Recorded information:
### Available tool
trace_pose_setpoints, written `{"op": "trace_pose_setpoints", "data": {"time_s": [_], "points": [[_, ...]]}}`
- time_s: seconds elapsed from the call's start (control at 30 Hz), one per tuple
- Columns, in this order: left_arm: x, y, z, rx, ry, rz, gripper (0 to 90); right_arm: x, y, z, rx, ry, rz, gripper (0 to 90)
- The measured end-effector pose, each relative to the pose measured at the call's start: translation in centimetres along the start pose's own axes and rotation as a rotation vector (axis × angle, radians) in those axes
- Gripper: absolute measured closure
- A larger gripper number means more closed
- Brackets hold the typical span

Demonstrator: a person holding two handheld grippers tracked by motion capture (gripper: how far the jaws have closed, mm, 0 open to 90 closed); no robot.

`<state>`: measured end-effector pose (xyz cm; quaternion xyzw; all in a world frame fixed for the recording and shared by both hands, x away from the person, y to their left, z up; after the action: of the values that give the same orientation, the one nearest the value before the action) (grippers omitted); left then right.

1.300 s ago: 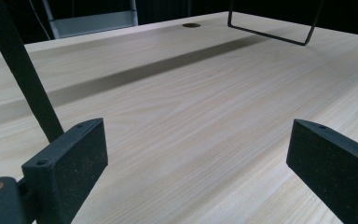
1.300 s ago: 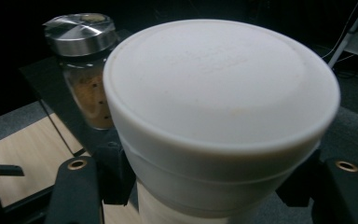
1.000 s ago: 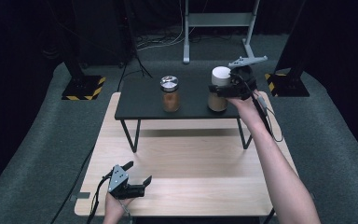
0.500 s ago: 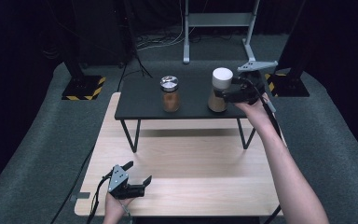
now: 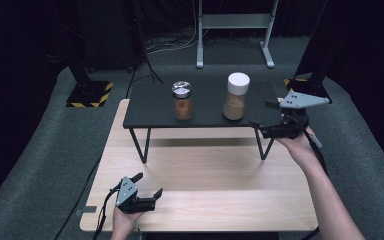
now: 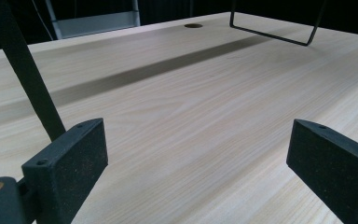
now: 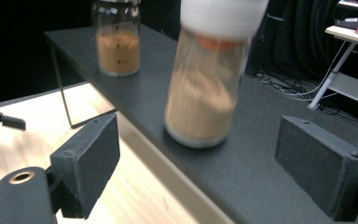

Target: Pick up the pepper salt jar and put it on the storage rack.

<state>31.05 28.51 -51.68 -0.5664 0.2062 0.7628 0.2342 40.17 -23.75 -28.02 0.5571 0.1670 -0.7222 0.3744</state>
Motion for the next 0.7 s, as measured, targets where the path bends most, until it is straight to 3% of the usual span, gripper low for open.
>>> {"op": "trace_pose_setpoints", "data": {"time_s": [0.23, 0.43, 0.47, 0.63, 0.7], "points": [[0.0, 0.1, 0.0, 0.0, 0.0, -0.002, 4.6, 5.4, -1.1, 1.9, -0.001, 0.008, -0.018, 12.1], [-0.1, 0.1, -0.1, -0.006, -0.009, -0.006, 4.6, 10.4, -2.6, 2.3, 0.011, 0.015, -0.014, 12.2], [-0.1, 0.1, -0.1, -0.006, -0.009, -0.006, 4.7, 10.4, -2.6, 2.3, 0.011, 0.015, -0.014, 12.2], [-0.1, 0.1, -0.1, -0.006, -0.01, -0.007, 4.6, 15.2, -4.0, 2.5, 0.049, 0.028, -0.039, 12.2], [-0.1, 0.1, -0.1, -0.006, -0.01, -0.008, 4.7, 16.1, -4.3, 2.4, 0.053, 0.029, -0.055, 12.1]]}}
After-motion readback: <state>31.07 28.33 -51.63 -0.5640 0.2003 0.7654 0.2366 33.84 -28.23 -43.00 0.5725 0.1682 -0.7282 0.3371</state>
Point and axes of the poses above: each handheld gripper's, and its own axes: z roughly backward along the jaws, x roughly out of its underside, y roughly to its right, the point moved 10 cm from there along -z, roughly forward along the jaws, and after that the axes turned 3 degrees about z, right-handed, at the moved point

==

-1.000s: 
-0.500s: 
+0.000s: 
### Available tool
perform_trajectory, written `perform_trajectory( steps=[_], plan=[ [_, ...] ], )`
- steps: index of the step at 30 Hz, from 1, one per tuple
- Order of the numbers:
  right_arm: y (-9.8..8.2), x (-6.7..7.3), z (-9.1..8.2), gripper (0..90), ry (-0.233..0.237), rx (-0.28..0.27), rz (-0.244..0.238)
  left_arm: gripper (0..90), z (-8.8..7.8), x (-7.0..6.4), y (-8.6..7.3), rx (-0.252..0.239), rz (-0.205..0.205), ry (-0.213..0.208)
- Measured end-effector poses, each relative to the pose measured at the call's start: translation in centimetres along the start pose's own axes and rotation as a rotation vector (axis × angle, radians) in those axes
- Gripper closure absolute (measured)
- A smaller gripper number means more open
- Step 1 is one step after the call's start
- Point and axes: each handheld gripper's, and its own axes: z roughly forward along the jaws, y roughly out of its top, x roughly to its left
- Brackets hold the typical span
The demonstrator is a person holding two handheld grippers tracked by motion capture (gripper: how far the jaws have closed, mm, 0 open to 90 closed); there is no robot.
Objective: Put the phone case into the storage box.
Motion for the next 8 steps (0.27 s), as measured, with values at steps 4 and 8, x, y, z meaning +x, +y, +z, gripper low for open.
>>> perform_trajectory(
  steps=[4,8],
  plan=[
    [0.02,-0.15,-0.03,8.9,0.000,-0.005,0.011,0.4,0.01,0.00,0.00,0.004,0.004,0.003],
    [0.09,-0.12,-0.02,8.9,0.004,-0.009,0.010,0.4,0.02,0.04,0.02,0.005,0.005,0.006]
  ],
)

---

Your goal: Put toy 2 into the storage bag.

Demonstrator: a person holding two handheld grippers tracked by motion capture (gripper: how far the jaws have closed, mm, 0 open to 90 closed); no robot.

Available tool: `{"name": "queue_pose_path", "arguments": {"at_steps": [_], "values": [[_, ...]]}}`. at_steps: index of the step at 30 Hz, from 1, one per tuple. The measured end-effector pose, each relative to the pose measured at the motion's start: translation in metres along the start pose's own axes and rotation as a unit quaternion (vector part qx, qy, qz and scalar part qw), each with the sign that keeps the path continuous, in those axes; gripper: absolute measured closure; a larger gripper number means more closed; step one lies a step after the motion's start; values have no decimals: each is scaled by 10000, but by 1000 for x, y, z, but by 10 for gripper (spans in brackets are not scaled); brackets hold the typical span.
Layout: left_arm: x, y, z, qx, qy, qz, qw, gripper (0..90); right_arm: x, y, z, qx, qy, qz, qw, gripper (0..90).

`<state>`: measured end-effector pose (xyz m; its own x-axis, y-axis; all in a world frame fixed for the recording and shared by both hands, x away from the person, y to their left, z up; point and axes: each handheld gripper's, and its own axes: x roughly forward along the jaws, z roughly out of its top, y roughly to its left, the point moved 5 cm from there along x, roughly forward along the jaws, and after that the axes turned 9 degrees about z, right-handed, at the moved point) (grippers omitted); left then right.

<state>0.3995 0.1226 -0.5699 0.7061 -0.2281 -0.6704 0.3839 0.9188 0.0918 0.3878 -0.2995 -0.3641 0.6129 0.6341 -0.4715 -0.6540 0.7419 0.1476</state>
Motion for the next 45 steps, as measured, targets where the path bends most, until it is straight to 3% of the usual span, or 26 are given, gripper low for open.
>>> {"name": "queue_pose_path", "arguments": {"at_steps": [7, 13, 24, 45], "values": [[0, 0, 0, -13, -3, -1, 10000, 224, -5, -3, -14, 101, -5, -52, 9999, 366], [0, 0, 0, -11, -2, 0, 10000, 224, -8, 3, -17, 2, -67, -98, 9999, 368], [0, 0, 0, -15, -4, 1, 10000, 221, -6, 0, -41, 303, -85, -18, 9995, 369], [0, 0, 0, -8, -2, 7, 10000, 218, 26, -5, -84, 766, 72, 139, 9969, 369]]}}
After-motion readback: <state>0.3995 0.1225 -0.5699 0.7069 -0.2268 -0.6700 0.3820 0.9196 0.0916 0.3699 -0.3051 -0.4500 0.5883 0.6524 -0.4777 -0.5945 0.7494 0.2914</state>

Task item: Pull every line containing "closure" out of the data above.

Written solution:
- Gripper: absolute measured closure
- Gripper closure absolute (measured)
Available tool: `{"name": "queue_pose_path", "arguments": {"at_steps": [_], "values": [[_, ...]]}}`. at_steps: index of the step at 30 Hz, from 1, one per tuple. The measured end-effector pose, each relative to the pose measured at the motion's start: translation in metres along the start pose's own axes and rotation as a unit quaternion (vector part qx, qy, qz and scalar part qw), each with the sign that keeps the path continuous, in those axes; gripper: absolute measured closure; a larger gripper number means more closed; step one lies a step after the motion's start; values have no decimals: each is scaled by 10000, but by 1000 for x, y, z, but by 10 for gripper (spans in brackets are not scaled); brackets hold the typical span.

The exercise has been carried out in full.